Why you should use a schema registry

We highly recommend to not use JSON encoded messages for your usecases - only minor testing. JSON-encoded messages are easy to use and human-readable, but there are several challenges associated with them, especially when dealing with big data pipelines like those typically found with Kafka. Here are some issues you might encounter:

  1. Size: JSON messages are verbose and can be quite large. Every JSON message includes both the field names and the values, leading to a lot of redundancy and bigger payloads. This can slow down network transmission and increase storage needs.

  2. Efficiency: JSON isn't the most efficient format for serialization and deserialization. It requires more CPU resources to process, which can be a bottleneck in high-throughput data processing systems.

  3. Schema Evolution: JSON doesn't have native support for schema evolution. If the structure of your data changes over time, old consumers may break when they encounter a new field or a missing expected field.

  4. Lack of Metadata: JSON doesn't include metadata, such as data types, in the encoded data. This can lead to misinterpretation of the data if the producer and consumer have different assumptions about the data types.

To address these problems, many Kafka-based systems use Avro encoding, along with a Schema Registry. Here's why:

  1. Compact Data: Avro-encoded data doesn't include the field names, just the values.
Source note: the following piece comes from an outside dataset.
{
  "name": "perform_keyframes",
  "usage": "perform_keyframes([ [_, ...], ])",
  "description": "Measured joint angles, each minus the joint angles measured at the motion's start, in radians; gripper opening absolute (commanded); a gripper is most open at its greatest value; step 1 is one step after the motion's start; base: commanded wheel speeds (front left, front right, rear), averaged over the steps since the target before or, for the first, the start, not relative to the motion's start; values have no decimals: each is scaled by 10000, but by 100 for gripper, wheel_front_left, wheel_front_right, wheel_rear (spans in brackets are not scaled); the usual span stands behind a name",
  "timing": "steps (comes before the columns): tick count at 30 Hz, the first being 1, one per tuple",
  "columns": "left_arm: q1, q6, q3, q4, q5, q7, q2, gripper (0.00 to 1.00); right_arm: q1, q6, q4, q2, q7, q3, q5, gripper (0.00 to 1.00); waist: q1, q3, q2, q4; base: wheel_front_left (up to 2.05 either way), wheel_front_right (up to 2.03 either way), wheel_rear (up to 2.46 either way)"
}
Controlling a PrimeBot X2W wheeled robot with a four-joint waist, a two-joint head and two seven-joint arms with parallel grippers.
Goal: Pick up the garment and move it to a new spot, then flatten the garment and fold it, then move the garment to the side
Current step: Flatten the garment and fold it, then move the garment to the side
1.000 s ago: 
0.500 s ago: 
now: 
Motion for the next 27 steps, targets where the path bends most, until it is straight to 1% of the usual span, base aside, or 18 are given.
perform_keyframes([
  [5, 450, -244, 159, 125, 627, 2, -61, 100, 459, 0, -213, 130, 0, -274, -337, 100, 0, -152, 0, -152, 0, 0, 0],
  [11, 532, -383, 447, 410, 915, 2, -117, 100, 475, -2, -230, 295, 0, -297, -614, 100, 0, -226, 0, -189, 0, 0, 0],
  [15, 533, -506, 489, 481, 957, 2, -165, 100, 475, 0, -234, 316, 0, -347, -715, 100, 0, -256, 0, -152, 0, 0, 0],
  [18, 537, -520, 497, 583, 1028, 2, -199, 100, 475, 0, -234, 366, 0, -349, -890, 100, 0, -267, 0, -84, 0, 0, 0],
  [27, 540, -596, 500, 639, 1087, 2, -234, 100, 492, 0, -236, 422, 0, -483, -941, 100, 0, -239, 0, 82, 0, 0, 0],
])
This results in much smaller messages compared to JSON, improving network efficiency and reducing storage requirements.

  2. Efficiency: Avro serialization and deserialization is typically faster and more CPU-efficient than JSON.

  3. Schema Evolution Support: Avro has built-in support for schema evolution. You can add fields, remove fields, or change fields, and Avro will handle it gracefully as long as you follow certain rules.

  4. Schema Enforcement: Using Avro with a Schema Registry ensures that the producer and consumer agree on the schema. This eliminates many potential misunderstandings about the structure and types of the data.

  5. Integrated Metadata: Avro data includes the data types in the schema, which eliminates some of the ambiguity present with JSON data.

By using Avro with a Schema Registry, you can overcome many of the challenges associated with JSON, creating more efficient, reliable, and scalable Kafka-based systems. Our managed Event Streaming service comes with the open source schema registry Apicurio. Remember to use the correct endpoint, if your application requires the confluence schema registry . Apicurio is a drop in replacement if used correctly. Please refer to the REST documentation of your apicurio registry service. You can find the different compatibility endpoints looking at <schema.registry.url>/apis. If using firefox, you convert your certificate using openssl with the command

openssl pkcs12 -export -out cert.p12 -in client.cert -inkey client.key

Afterwards import this certificate under Firefox > Settings > Certificates to access your REST api of your schema registry service.